El padre de mi amiga Nieves, José Salguero, no se separaba nunca, en los continuos viajes que hacía, de una pequeña maleta en la que decía que guardaba un tesoro. El tesoro era motivo de bromas en la familia, y unos apostaban por las joyas de la corona, poco menos, y otros, por flejes de billetes bien colocaditos, como se ven en las películas. Cuando el padre de Nieves murió y abrieron la maleta, encontraron, sí, un tesoro inesperado: cuatro poemas inéditos y manuscritos de Ramón Perelló.

A la mayoría de nosotros no nos suena de nada el nombre de Ramón Perelló. Pero en la memoria colectiva permanecen los poemas que plasmó en canciones. Todos hemos oído (y algunos hasta cantado) el pasodoble más famoso: "Mi jaca galopa y corta el viento cuando pasa por El Puerto caminito de Jerez...". Yo me compré hace poco una película del año 36, "Morena clara", solo por oír a Imperio Argentina, sentada en una ventana, cantando desde la tristeza "Gitana que tú serás como la falsa monea, que de mano en mano va y ninguno se  la quea...". O animando a todo un patio andaluz con "Échale guindas al pavo que yo le echaré a la pava azúcar, canela y clavo...". "La bien pagá" (una de las coplas que más me gustan), las bulerías de "Los Piconeros", "Adiós a España", "Soy minero"... todas esas canciones archiconocidas fueron escritas por Ramón Perelló, un poeta muy cercano en el estilo a García Lorca y su "Romancero gitano", y a la generación del 27.

Ramón Perelló nació en Murcia en 1903. Era ya famoso cuando empezó la Guerra Civil. En ella sus ideas libertarias y anarquistas ("Ay, si la luna sintiera, la luna sería anarquista...") lo llevaron a defender en apasionados artículos la causa republicana ("... el poema es no solo arte, sino también arma, instrumento..."). Al final de la guerra, precisamente por pensar distinto, fue detenido y encarcelado durante 5 años.

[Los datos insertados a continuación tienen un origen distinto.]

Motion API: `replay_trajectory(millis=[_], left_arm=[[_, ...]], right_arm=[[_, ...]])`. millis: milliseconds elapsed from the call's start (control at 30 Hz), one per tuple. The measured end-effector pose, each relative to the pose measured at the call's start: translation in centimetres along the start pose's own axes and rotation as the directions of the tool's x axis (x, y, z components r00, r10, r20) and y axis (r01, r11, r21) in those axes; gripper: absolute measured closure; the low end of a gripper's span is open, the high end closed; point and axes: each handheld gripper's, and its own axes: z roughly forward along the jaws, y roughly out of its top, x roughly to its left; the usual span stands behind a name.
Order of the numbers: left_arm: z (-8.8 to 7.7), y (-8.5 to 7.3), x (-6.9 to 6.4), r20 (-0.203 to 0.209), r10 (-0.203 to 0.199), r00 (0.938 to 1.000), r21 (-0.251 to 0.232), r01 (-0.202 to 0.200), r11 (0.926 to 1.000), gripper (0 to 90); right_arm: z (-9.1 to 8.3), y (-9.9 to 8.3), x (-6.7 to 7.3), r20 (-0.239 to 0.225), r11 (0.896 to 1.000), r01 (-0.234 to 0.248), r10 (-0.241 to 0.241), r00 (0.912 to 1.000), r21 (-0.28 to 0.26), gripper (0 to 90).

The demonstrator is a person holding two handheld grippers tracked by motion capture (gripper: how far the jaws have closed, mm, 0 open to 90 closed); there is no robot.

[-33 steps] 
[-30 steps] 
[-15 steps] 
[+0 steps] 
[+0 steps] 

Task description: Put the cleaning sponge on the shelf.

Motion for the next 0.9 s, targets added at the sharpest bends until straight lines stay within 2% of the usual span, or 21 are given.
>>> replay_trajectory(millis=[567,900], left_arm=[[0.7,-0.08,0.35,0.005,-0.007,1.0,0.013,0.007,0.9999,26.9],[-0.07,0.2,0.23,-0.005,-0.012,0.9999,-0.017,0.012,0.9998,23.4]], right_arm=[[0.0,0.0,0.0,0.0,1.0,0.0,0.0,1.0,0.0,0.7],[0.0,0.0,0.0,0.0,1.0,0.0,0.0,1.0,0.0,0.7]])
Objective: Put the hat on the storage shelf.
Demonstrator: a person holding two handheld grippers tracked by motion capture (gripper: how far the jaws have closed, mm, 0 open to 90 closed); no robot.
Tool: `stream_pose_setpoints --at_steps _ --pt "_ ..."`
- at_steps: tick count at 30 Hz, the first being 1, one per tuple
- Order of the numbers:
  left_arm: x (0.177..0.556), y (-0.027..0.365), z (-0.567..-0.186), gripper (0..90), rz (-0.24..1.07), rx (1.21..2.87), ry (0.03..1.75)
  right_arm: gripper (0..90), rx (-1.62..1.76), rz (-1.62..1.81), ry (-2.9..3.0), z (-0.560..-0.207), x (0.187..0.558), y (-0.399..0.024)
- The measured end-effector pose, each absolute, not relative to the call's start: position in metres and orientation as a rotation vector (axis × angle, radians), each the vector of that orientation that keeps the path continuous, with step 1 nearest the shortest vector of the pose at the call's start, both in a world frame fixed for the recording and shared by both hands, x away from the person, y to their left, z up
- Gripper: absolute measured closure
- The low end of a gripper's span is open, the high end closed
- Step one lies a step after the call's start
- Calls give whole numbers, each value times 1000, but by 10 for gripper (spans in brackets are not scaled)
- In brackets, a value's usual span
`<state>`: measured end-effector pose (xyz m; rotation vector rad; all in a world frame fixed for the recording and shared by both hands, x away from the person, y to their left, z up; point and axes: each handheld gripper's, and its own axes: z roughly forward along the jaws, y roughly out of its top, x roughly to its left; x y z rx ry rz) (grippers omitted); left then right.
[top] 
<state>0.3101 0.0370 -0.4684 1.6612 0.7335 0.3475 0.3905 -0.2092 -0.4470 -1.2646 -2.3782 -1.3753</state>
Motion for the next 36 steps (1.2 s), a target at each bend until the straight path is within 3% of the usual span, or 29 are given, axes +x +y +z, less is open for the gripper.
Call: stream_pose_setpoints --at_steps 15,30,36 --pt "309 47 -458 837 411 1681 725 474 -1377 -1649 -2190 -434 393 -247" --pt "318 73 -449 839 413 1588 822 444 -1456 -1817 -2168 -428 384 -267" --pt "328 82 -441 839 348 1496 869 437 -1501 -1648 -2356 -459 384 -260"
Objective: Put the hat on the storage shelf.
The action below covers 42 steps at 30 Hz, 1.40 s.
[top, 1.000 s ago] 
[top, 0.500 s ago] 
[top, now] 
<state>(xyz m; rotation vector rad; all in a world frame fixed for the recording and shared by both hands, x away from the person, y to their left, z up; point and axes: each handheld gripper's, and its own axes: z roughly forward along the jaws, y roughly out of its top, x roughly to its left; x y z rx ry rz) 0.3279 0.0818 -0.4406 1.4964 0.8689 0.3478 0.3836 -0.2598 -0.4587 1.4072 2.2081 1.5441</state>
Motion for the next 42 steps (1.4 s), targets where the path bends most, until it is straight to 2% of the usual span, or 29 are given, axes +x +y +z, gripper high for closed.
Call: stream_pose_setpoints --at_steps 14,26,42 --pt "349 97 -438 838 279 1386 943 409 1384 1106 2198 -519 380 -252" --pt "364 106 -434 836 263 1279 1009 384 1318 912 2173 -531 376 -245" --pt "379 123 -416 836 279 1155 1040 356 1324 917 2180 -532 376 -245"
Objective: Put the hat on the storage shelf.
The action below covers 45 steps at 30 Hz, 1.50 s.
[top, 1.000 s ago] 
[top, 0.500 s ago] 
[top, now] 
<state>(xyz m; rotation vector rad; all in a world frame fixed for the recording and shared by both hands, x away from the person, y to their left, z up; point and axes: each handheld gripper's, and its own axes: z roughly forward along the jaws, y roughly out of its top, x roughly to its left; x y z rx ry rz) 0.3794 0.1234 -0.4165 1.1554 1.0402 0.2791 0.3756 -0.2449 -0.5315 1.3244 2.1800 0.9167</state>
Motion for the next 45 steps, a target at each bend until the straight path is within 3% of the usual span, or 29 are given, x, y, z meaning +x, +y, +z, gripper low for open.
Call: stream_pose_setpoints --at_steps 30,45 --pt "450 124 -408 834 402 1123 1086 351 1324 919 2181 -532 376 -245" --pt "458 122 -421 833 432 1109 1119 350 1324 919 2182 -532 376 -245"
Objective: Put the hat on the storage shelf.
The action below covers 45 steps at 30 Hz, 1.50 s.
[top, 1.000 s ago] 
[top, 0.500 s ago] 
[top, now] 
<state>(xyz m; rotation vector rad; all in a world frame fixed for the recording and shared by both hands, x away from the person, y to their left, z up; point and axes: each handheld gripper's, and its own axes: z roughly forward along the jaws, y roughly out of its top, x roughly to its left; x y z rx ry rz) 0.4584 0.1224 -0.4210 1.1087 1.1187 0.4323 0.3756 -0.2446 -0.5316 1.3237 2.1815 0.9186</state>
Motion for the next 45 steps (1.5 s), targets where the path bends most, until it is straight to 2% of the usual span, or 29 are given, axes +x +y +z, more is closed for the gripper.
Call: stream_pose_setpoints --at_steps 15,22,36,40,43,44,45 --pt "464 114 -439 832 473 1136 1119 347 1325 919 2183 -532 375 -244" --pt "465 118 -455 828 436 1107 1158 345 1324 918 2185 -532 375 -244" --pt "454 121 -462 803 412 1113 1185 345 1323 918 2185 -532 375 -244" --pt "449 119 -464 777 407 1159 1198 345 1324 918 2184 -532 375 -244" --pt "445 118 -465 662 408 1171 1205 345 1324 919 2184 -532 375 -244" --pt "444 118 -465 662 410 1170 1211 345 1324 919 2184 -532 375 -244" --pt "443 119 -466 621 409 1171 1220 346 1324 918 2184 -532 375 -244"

Allí en la cárcel de Uclés, en Cuenca, conoce a José Salguero y se hace amigo suyo, una amistad en principio curiosa, porque José Salguero, con 29 años, era el Director de la cárcel. Ramón lo apodaba "Filigrana", porque era delgado, fino, elegante, con la gracia y el nervio de Jerez y un corazón en el que cabían todos. El primer poema que le regala lo retrata fielmente:

El segundo y el tercer poema son poemas de evasión: Ramón le propone a José una salida virtual de la cárcel, a la Cava madrileña en el segundo, y a una venta entre Sevilla y Jerez en el tercero. Ya no hay muros que los encierren, ya no son un preso y un carcelero, ya no hay una posguerra amarga y represora. Solo son dos amigos jóvenes que han olvidado las penurias para hacer lo que más les gusta: correrse una buena juerga, beberse unos vinos, oír un cante, hacer un repaso a todas las coplas. Y aunque en el segundo poema "está la tarde muy triste, está la tarde muy agria..." y se acusa el pesimismo de la prisión, al tercero -muy lorquiano y muy sensual- lo llama "Romance de la alegría" y se lo dedica a su amigo Joselito Salguero, "como anticipo de algo que mañana pueda ser para mí una grata realidad".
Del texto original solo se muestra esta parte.